Records provided:
• • •

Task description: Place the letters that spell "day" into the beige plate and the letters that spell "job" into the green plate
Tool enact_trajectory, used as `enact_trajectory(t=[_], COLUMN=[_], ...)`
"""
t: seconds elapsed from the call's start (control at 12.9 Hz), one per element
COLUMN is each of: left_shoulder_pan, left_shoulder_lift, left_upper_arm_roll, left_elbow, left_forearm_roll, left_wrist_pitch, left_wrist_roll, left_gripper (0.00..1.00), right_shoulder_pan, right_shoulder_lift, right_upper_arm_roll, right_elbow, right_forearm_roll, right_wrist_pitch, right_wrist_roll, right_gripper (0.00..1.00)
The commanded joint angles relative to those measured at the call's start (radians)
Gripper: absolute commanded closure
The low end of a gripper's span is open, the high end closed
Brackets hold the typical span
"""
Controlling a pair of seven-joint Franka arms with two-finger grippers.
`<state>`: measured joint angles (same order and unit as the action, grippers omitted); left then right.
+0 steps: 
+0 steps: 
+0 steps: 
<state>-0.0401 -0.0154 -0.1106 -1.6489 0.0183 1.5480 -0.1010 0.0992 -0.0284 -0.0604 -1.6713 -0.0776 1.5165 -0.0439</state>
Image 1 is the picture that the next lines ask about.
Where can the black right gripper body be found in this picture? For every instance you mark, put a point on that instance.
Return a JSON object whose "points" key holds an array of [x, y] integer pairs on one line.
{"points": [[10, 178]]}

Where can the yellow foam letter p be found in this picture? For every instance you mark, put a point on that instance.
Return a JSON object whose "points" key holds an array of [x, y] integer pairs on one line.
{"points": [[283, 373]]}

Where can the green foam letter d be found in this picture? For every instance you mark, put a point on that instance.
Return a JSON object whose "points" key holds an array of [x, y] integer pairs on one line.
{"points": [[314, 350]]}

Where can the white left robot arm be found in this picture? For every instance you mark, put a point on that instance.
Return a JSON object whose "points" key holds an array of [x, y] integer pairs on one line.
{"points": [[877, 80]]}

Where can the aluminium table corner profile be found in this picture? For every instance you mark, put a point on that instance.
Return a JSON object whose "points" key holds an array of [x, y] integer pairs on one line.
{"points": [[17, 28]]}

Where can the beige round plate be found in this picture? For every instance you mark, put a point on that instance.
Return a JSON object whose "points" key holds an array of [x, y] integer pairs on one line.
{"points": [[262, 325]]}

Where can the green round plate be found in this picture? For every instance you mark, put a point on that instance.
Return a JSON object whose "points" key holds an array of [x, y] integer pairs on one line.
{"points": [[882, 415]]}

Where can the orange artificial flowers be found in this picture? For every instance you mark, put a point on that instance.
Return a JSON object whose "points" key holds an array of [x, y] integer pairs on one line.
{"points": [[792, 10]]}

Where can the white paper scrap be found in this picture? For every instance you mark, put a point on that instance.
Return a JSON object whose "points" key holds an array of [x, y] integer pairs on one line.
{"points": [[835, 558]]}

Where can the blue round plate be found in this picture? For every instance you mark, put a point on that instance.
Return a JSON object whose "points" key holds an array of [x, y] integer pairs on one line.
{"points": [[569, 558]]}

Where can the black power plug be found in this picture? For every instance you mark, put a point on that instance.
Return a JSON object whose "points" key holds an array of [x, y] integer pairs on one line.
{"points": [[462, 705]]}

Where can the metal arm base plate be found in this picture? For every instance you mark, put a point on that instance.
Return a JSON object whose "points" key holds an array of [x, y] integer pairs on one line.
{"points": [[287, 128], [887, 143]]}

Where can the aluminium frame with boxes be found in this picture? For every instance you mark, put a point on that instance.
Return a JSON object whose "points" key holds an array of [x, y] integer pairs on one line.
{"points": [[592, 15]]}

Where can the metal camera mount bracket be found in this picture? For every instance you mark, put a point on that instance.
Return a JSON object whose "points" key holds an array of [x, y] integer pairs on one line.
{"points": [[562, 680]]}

• • •

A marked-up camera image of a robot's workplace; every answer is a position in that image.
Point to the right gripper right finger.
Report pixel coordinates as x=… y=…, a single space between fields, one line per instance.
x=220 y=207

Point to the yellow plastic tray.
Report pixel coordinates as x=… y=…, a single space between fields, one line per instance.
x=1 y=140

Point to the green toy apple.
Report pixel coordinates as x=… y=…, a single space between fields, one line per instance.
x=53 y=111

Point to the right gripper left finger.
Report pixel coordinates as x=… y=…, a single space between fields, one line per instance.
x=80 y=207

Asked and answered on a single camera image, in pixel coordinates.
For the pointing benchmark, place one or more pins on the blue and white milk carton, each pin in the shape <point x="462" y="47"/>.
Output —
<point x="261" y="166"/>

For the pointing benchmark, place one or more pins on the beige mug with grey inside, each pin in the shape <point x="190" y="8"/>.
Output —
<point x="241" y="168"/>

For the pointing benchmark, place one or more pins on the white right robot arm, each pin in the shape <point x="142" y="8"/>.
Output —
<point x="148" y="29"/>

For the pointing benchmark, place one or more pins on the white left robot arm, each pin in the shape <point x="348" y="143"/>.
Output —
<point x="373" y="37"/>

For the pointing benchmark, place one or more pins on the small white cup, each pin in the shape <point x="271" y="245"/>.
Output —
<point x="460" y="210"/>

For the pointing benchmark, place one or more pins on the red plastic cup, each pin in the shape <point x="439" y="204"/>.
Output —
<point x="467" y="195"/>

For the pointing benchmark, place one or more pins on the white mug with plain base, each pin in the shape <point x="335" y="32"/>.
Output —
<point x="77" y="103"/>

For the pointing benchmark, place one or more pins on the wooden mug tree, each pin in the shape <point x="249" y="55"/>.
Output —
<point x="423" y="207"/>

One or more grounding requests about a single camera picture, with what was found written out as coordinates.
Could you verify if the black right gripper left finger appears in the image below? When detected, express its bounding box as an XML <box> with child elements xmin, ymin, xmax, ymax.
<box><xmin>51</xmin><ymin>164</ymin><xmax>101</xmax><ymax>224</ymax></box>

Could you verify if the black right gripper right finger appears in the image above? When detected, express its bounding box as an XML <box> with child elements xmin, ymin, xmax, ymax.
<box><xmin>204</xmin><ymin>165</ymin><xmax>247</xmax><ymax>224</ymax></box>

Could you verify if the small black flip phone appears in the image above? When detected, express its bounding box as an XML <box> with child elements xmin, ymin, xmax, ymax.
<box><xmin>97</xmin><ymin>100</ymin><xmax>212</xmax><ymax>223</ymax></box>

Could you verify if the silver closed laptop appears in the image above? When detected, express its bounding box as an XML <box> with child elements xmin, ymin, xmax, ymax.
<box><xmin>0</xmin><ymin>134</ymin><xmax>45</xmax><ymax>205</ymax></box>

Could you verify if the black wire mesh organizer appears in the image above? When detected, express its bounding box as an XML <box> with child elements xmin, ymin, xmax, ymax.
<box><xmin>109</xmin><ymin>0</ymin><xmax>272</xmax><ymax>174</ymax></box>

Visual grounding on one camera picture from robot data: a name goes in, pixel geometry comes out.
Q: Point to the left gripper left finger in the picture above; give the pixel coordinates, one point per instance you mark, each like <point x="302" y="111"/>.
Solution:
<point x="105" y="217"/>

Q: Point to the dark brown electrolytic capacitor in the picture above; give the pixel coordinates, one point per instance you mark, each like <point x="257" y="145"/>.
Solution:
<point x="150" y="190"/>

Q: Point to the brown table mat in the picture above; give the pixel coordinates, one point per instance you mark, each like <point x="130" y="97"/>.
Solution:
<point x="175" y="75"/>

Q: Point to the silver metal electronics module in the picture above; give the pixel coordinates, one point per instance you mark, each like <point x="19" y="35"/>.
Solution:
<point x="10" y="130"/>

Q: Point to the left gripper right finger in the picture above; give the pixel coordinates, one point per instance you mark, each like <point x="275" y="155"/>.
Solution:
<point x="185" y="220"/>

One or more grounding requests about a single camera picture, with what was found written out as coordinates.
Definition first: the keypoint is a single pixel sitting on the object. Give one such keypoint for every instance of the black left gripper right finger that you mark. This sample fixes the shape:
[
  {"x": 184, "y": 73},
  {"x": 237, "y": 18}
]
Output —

• • •

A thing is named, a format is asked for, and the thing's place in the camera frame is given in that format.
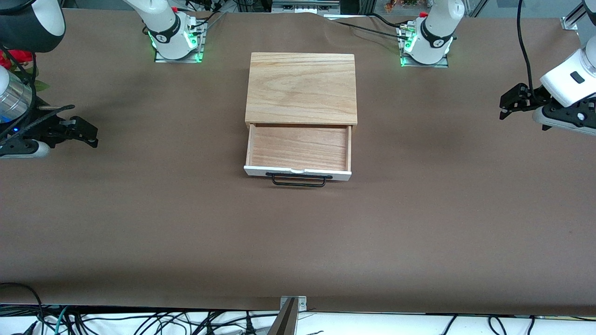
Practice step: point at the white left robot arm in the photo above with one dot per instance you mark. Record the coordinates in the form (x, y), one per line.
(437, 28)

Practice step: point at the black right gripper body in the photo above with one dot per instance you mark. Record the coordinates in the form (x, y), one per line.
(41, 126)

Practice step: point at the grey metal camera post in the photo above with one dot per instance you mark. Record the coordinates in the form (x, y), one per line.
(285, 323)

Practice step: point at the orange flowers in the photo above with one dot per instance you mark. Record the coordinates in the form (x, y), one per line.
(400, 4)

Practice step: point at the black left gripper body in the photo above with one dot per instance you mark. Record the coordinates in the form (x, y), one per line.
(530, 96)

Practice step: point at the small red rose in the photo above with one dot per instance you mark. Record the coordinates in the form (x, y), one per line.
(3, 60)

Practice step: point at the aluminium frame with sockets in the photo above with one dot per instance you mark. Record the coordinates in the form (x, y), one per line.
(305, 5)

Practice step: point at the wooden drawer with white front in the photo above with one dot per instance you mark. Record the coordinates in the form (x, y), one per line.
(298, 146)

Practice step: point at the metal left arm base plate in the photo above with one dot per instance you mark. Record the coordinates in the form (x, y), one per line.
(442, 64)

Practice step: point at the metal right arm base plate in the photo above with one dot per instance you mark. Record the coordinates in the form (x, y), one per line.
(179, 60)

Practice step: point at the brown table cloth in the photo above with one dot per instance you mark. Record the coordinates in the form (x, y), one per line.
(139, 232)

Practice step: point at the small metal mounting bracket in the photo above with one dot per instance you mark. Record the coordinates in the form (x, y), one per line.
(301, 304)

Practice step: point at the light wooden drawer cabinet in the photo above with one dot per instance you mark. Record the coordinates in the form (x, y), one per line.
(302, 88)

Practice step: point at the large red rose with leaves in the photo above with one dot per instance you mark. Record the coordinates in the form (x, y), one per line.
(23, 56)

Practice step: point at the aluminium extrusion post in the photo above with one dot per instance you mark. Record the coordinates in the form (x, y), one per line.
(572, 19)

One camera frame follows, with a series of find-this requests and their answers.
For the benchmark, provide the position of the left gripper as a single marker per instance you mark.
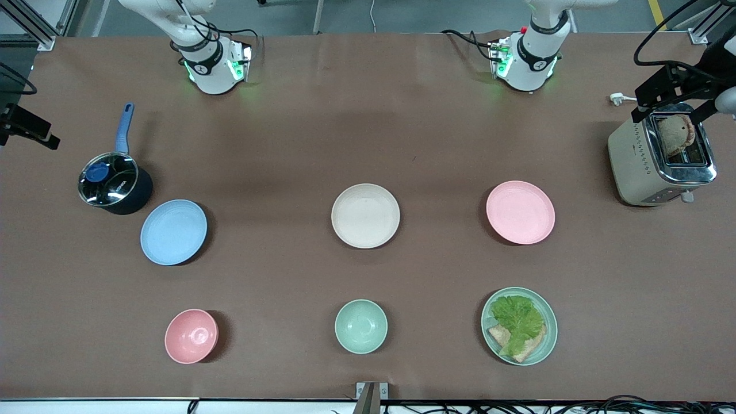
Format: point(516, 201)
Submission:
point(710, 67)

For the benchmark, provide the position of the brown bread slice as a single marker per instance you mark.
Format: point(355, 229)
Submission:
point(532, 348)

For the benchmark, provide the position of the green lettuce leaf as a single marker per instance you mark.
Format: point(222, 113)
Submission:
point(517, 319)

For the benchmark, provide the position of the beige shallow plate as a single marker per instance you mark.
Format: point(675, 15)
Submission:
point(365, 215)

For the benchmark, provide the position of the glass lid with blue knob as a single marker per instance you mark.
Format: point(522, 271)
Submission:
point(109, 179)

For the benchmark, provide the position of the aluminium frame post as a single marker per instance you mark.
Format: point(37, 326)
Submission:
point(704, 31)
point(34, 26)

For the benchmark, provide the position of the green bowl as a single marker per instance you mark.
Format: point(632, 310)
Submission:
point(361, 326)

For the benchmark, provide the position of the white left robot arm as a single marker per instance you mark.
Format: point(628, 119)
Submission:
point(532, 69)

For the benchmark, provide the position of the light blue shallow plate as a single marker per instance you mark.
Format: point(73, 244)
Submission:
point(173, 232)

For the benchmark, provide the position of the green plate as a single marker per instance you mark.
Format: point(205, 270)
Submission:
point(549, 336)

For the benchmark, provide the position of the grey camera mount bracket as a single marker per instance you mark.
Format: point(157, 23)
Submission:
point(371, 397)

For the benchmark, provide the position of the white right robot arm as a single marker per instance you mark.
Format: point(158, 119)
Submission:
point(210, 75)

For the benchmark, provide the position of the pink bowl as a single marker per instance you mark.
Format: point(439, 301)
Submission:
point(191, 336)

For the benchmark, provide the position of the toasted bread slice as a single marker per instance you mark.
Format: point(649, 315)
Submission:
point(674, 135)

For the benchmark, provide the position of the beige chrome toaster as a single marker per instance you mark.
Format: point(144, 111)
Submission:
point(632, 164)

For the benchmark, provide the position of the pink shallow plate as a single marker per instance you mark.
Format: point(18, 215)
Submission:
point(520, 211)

• • •

The task:
There is a line with "Tool enact_trajectory, used" and a line with "COLUMN is each" above. Copy exactly those two lines and all lines between them, with nothing else.

Exercise answer:
Tool enact_trajectory, used as `enact_trajectory(t=[_], COLUMN=[_], ...)`
"""
t: seconds elapsed from the call's start (control at 12.9 Hz), one per element
COLUMN is each of: left_shoulder_pan, left_shoulder_lift, left_upper_arm_roll, left_elbow, left_forearm_roll, left_wrist_pitch, left_wrist_roll, left_gripper (0.00..1.00), right_shoulder_pan, right_shoulder_lift, right_upper_arm_roll, right_elbow, right_forearm_roll, right_wrist_pitch, right_wrist_roll, right_gripper (0.00..1.00)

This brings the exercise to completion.